#### WORK TO BE COMPLETED:
Locate the word "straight" in the data below, then copy every line that holds it.

#### EXERCISE INPUTS:
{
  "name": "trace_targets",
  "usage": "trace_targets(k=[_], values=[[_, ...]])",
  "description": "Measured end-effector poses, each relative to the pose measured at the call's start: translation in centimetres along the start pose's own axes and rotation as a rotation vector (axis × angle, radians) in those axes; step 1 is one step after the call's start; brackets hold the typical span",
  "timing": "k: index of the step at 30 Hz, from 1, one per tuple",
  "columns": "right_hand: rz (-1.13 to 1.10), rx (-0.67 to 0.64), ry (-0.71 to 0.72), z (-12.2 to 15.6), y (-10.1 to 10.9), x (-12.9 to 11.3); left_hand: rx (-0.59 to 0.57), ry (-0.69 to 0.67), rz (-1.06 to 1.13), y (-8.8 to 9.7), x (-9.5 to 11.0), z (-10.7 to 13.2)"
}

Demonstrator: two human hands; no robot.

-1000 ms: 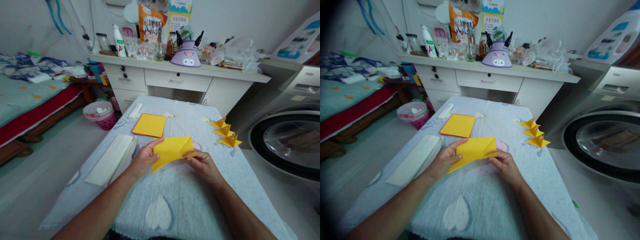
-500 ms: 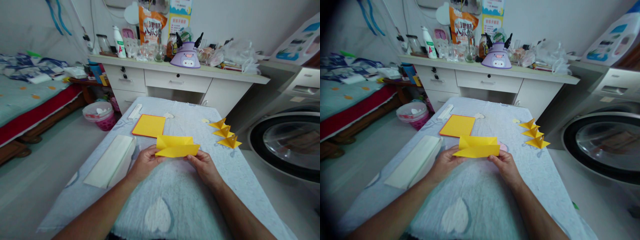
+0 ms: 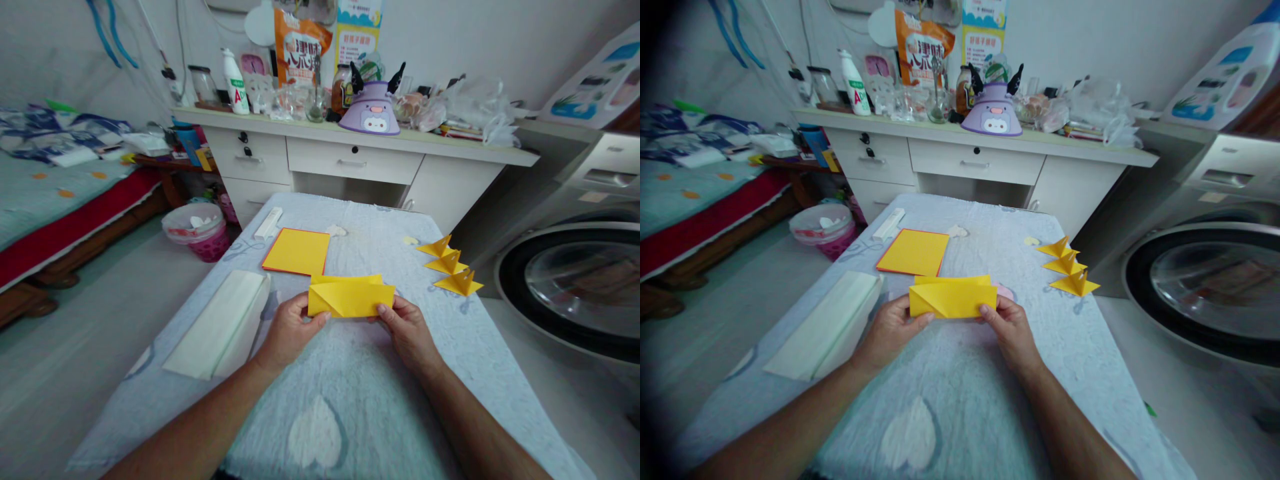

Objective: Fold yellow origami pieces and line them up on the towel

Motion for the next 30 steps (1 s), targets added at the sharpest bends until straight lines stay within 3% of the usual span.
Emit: trace_targets(k=[6,13,18,30], values=[[-0.043,0.081,0.0,0.0,-0.4,-0.2,-0.015,-0.001,0.132,-0.3,-0.6,0.2],[-0.111,0.059,0.015,0.0,-1.1,-0.2,0.07,0.057,0.253,0.1,-0.9,-0.2],[-0.159,0.025,-0.007,0.1,-1.5,-0.7,0.084,0.022,0.408,0.1,-0.6,-0.3],[-0.122,-0.002,-0.075,0.3,-0.7,0.1,-0.01,0.105,0.375,-0.2,-0.8,-0.2]])
Point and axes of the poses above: each hand's wrist, its own z-axis away from the middle knuckle, its own y-axis out of the back of the hand, x = y × z, the point moved 4 cm from there along -z, towards the middle knuckle, and after that the axes turned 1 degree about -y, right-handed, at the moved point
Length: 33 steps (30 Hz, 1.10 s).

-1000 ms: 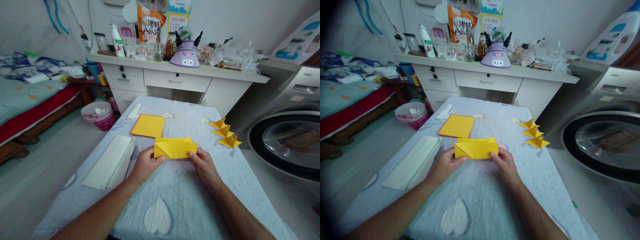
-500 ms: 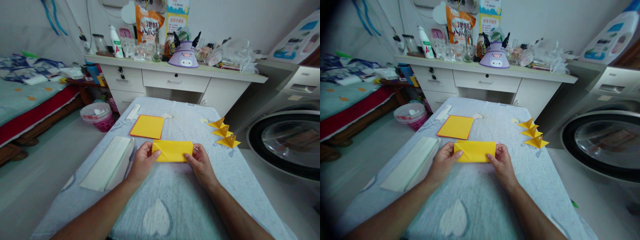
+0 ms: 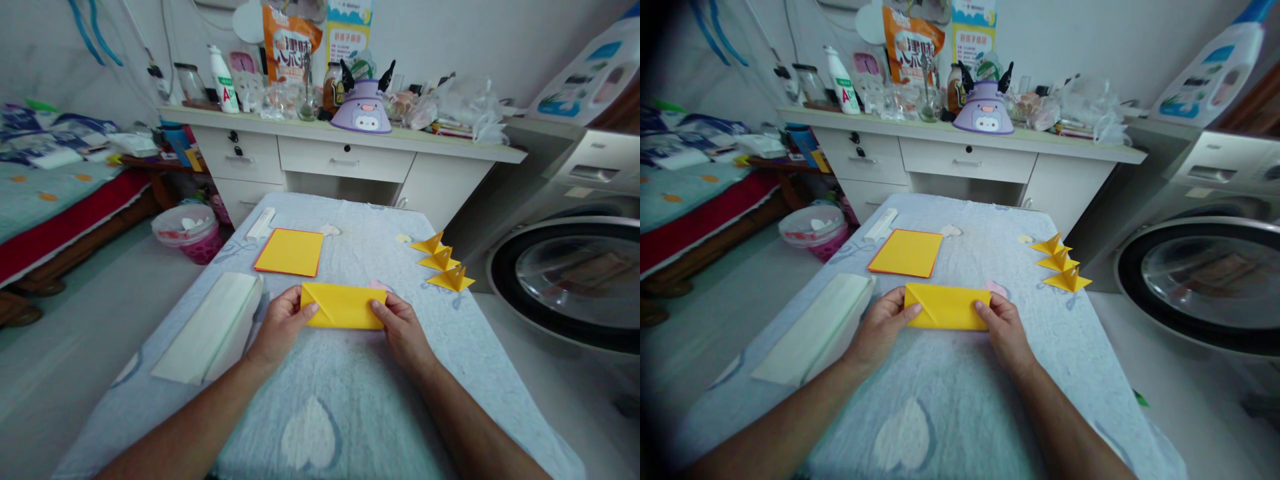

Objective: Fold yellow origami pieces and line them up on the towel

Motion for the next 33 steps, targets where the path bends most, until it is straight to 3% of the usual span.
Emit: trace_targets(k=[15,26,33], values=[[-0.093,-0.034,-0.056,0.3,-0.8,-0.4,0.047,0.005,0.016,0.5,-0.2,0.0],[-0.095,-0.037,-0.076,0.5,-1.1,-0.5,0.169,0.022,0.007,1.6,-0.8,-0.1],[-0.131,0.034,-0.043,0.6,-0.7,-0.7,0.158,0.01,-0.033,1.8,-0.8,0.1]])
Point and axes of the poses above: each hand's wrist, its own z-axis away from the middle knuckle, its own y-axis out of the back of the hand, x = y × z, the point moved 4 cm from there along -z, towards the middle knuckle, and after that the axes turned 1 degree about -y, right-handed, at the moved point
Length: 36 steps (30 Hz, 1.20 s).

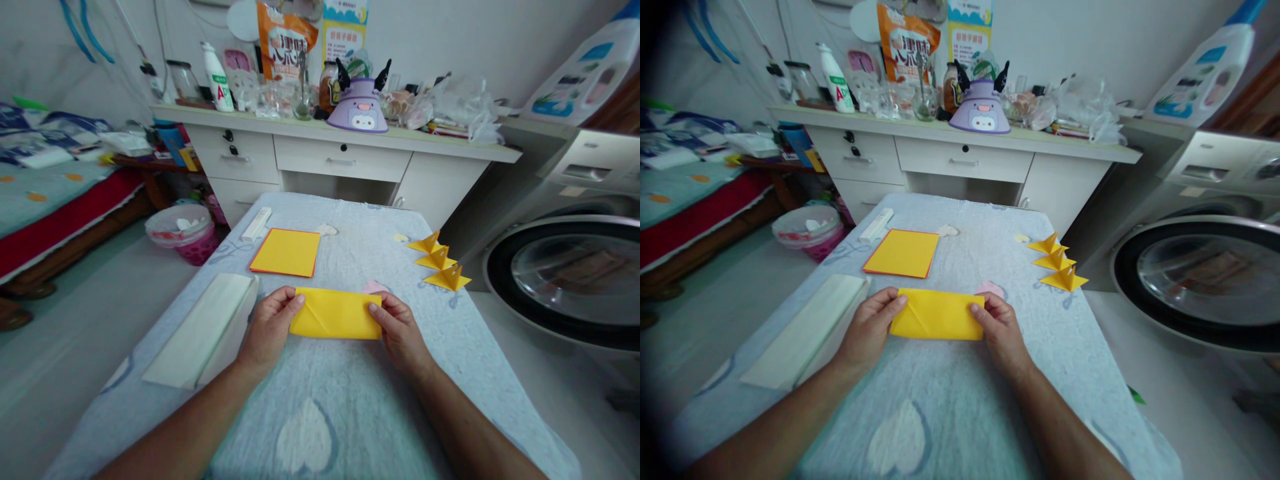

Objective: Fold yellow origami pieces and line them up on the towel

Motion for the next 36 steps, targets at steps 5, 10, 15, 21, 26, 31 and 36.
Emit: trace_targets(k=[5,10,15,21,26,31,36], values=[[0.008,0.04,-0.005,-0.03,0.33,-0.01,-0.008,-0.004,-0.002,0.02,-0.05,0.06],[0.005,0.058,-0.008,0.01,0.35,-0.08,-0.014,-0.006,-0.013,0.04,-0.02,-0.01],[0.014,0.047,-0.009,0.08,0.43,-0.07,-0.031,-0.012,0.01,-0.28,0.25,-0.01],[0.026,0.045,-0.012,0.17,0.35,-0.11,-0.013,-0.006,0.045,-0.41,0.39,0.06],[0.032,0.046,-0.028,0.17,0.33,-0.02,0.012,0.021,0.021,-0.11,0.23,0.06],[0.04,0.047,-0.031,0.15,0.35,0.04,0.028,0.029,0.015,-0.01,0.33,0.15],[0.046,0.049,-0.026,0.24,0.31,-0.01,0.013,0.025,0.015,-0.08,0.37,0.17]])
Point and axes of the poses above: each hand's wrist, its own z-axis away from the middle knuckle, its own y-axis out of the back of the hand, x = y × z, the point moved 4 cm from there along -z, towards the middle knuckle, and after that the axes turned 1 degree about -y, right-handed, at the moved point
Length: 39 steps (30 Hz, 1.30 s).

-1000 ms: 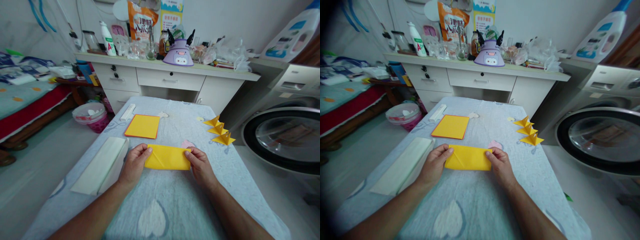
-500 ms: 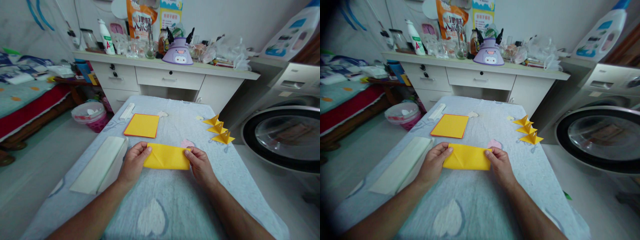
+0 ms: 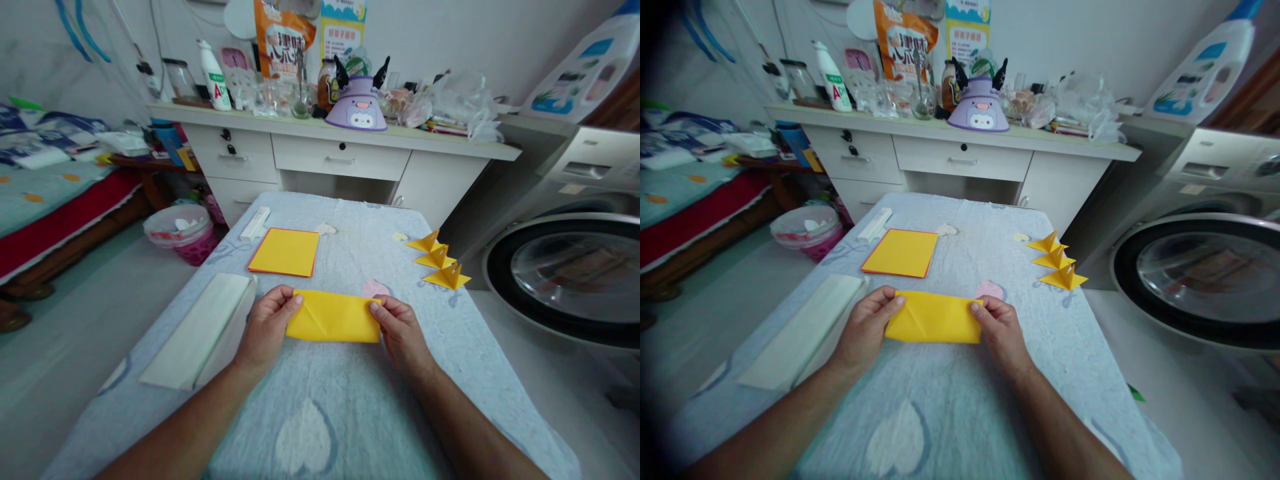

#### RESPONSE BOX:
Motion for the next 30 steps (1 s), targets added at the sharpest bends until straight lines stay within 3% of the usual span.
Motion for the next 33 steps, targets where the path bends most, until it is straight to 3% of the usual span.

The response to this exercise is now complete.